How I Used Web Scraping and Machine Learning to Save Hours Finding the Best Car Deals Online
Automating finding best car deals
“How I Used Web Scraping and Machine Learning to Save Hours Finding the Best Car Deals Online”
⸻
🧠 The Why (Problem)
Buying a used car online is like dating on Tinder—you scroll endlessly, most options are sketchy, and you’re never quite sure if the “low mileage” is real.
After weeks of manually: • Filtering Kijiji, AutoTrader, Facebook Marketplace, and dealership sites • Copy-pasting prices into Excel • Sorting by price-per-kilometer • And then doing it all again the next day…
I thought:
“Why not build something that does this for me?”
So I did.
⸻
✨ What I Built
Think of this as your personal car-buying concierge—who works 24/7, doesn’t sleep, and judges every deal with cold, algorithmic precision. • 🕷️ Web scraper that pulls listings from major car marketplaces • 📊 Filters cars by make, model, year, mileage, price, and city • 💡 Calculates price/km and price/year to quantify value • 🧠 Machine Learning model to flag “good” deals based on historical data • 📈 Tracks average market price for comparison • 📬 Spits out a clean table of only the best deals • 🧼 Deduplicates reposted listings • 🌎 Optional filters: province, listing freshness, dealership/private
Now, instead of reviewing 300 listings, I only review the top 10 worth my time.
⸻
😫 The Roadblocks I Hit (and Swerved Around)

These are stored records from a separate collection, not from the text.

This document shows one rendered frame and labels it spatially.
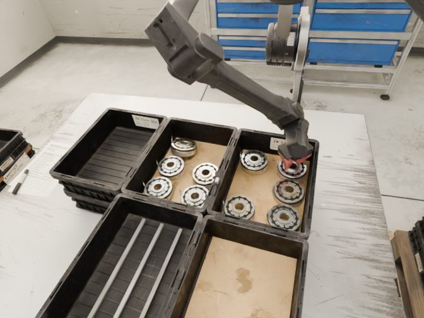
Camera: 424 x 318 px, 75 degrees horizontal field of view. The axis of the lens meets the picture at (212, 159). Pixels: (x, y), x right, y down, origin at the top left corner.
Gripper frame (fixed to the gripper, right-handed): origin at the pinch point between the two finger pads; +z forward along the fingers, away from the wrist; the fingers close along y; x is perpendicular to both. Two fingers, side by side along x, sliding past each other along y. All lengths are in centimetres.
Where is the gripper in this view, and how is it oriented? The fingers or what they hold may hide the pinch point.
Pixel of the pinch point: (292, 164)
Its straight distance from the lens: 104.5
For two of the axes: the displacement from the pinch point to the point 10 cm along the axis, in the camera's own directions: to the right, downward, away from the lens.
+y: 9.2, -3.4, 1.9
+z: 1.0, 6.7, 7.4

This wasn’t just “build a scraper and call it a day.” It was a full-scale pit stop operation.
🛑 1. Websites Change. A Lot.
Scraping is fragile. Facebook Marketplace and Kijiji are notorious for blocking bots and changing page structures on a whim.

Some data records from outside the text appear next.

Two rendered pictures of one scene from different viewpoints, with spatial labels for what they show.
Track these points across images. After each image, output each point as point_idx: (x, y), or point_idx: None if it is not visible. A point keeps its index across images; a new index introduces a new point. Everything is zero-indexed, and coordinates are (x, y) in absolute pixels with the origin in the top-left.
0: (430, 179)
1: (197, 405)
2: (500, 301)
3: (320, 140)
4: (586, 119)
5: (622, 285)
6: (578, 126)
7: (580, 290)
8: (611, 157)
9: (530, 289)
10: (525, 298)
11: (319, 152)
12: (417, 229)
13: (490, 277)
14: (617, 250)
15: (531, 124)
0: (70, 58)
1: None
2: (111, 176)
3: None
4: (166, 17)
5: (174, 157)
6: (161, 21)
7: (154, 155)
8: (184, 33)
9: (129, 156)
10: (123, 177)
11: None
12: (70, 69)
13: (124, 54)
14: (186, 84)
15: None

Solution: • Used requests + BeautifulSoup where possible • Added retry logic and URL freshness checks • Flagged broken selectors with logs so I know when things need a fix • Built in “selector profiles” for each site that can be updated without touching core logic
⸻
📈 2. Defining a “Good Deal” Isn’t Straightforward
Just because a car is cheap doesn’t mean it’s a deal. If it’s 12 years old with 300k on it? No thanks.
Solution: • Built a scoring algorithm that factors: • Price per km • Price per year • Model popularity (e.g., Toyota Corolla vs. a Fiat) • Dealer vs. private seller • Then trained a simple ML model to classify deals as: • 🟢 Good • 🟡 Decent • 🔴 Overpriced
⸻
🔁 3. Too Many Duplicates
Dealers love reposting the same car 20 different ways. I hate it.
Solution: • Normalized VINs, descriptions, and prices • Added fuzzy-matching to detect reposts • Removed duplicates with a ~90% accuracy rate
⸻
📬 4. Surfacing the Good Stuff
I didn’t want to scroll through code or CSVs. I wanted a list of today’s best deals—ready to browse with my coffee.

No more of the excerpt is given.